Plötzlich stand die Welt still. Ich nahm die Zeit anders wahr. Eine rasende, einzigartige Entschleunigung traf mich und dass, nachdem unsere Gesellschaft sich zuvor nur im Vorwärts- und Beschleunigungsmodus befand.
Das Virus stoppte das gesellschaftliche Leben.
Es kam mir wie die Rückkehr der Unverfügbarkeit vor.
Nun stand mir Zeit, unter anderem zum Schreiben dieses Buches, zur Verfügung.
Die Pandemie beschränkte das Leben überwiegend auf unsere eigenen vier Wände.
Ich machte die Erfahrung, dass in dieser Super-Verlangsamung des Lebens die Möglichkeit lag, noch intensiver zu sich selbst zu finden. Das Schreiben half mir dabei.
Hatte ich früher an dieser Stelle „Mit freundlichen Grüßen“ geschrieben, gesellt sich neuerdings eine schöne Kleinigkeit in unschönen Corona-Zeiten hinzu:
„Bleiben Sie gesund“
Ihr Manfred Henze November 2020
Liebe Leserinnen und Leser,
bisher kennen Sie mich als Autor, der über wahre Kriminalfälle aus der Region schreibt.
In meinen Kriminalromanen „Eingemauert für die Ewigkeit“ und „Brassenköppe“ ist die Fantasie mit mir durchgegangen. Einzig die Polizeiarbeit entspricht der Realität. Und meiner Heimat bleibe ich treu.
Der jetzige Tatort liegt in einem Seeprovinzstädtchen, dem Kaff mit sogenannten „Inhockern“ und „Brassenköppen“. Die Namen stehen für die Einheimischen am Steinhuder Meer. Nicht immer treibt das Verbrechen dabei auf der dunklen Seite der Gesellschaft sein Unwesen. Gelegentlich geraten auch hochangesehene Personen in den Fokus der Ermittlungen. In diesem Roman verbinde ich problematische Tatsachen der jüngeren und älteren Vergangenheit mit erfundenen Fallkonstruktionen von heute in einem dramatischen Kriminalfall. Auf unterhaltsame Art erfährt der Leser nebenbei Wissenswertes über die regionale und überregionale Geschichte.

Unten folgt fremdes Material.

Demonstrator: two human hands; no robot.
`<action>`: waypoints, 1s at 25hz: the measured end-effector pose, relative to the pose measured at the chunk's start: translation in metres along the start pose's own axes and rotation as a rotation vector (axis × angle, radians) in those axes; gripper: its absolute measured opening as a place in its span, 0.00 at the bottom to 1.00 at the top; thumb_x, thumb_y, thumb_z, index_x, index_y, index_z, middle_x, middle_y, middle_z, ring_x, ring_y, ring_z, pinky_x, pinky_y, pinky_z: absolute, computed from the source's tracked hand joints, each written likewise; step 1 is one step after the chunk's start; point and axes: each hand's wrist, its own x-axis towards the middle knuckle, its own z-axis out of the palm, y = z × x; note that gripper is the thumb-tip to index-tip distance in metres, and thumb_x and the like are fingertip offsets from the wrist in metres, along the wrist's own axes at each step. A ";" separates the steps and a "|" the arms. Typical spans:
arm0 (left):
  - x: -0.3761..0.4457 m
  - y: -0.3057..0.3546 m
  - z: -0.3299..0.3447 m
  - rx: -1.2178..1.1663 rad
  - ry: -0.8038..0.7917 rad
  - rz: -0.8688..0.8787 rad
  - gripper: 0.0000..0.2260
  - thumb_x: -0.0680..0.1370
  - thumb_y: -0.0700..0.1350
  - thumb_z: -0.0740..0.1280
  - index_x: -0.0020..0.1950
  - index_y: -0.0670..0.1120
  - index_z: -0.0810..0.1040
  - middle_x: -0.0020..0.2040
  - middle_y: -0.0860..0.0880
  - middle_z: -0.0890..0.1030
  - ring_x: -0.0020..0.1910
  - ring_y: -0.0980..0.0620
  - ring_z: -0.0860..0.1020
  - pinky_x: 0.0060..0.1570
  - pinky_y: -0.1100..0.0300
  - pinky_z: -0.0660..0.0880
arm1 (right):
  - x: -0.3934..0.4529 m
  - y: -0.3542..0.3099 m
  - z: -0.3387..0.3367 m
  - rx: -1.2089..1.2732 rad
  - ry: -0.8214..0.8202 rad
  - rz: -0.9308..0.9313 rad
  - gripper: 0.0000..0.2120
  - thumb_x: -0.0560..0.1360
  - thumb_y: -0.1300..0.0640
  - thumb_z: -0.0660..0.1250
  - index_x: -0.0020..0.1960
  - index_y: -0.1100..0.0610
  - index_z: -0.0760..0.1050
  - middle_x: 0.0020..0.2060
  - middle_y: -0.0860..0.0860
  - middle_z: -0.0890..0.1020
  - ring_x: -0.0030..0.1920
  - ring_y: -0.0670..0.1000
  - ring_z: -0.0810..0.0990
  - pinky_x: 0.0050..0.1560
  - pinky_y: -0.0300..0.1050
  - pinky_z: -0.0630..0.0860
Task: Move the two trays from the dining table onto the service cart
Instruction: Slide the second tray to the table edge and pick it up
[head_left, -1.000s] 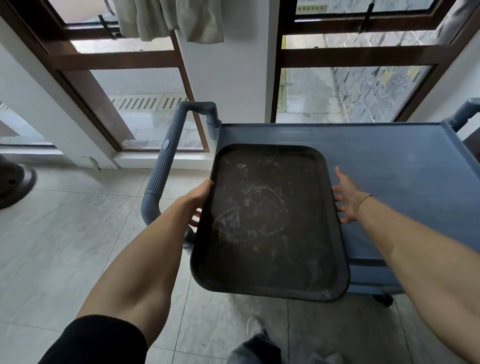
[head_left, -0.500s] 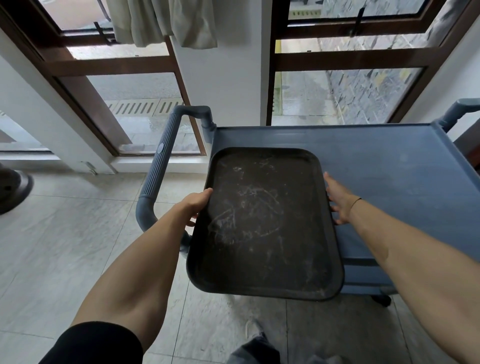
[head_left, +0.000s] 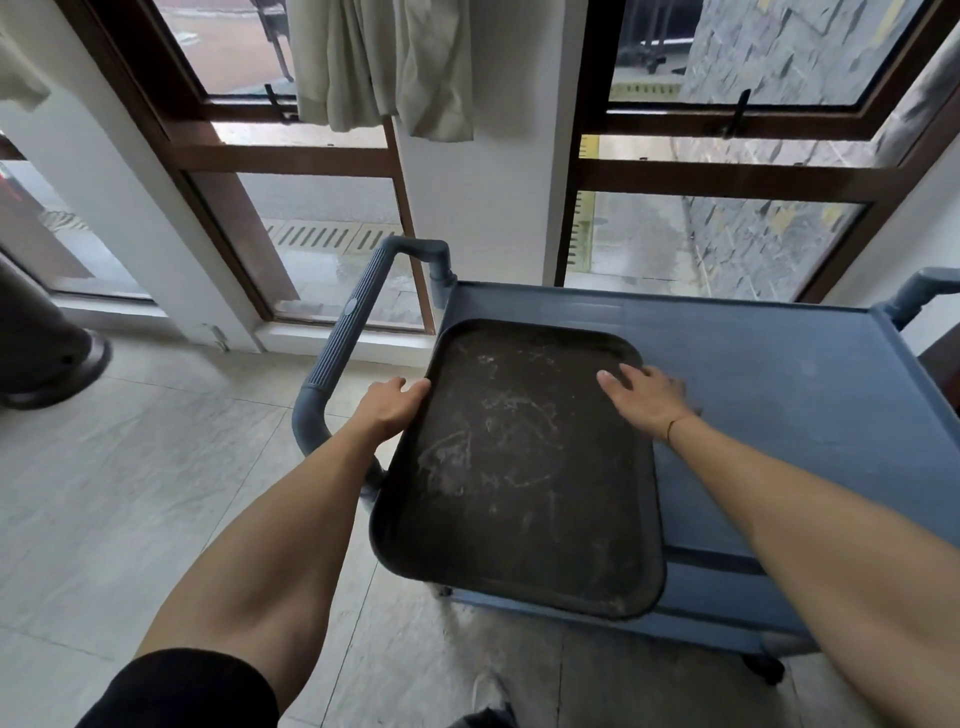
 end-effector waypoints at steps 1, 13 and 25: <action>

Das eine oder andere mag Ihnen vertraut erscheinen. Sie glauben, die Örtlichkeit und Personen zu erkennen. Doch lassen Sie sich von mir nicht in die Irre führen. Fiktion und Realität liegen manchmal dicht beisammen. Lüge und Wahrheit unterscheiden sich gelegentlich kaum.
Es bleibt dabei:
Alles ist erstunken und erlogen,
oder doch nicht alles?
Dem Tourismusverband ist es erneut gelungen, die Stars der Musikszene zu buchen. Zum 10. Mal soll die große Mallorca-Party im Festzelt im Scheunenviertel steigen. DJs werden die Partygäste mit ihrer Show durch die Nacht bringen und ihnen ordentlich einheizen.
Partyrakete Nina Granada wird zu später Stunde auf die Bühne stürmen. Der absolute Höhepunkt: Rory Bause und Pia Olivia werden die Stimmung im Partyzelt garantiert zum Überkochen bringen.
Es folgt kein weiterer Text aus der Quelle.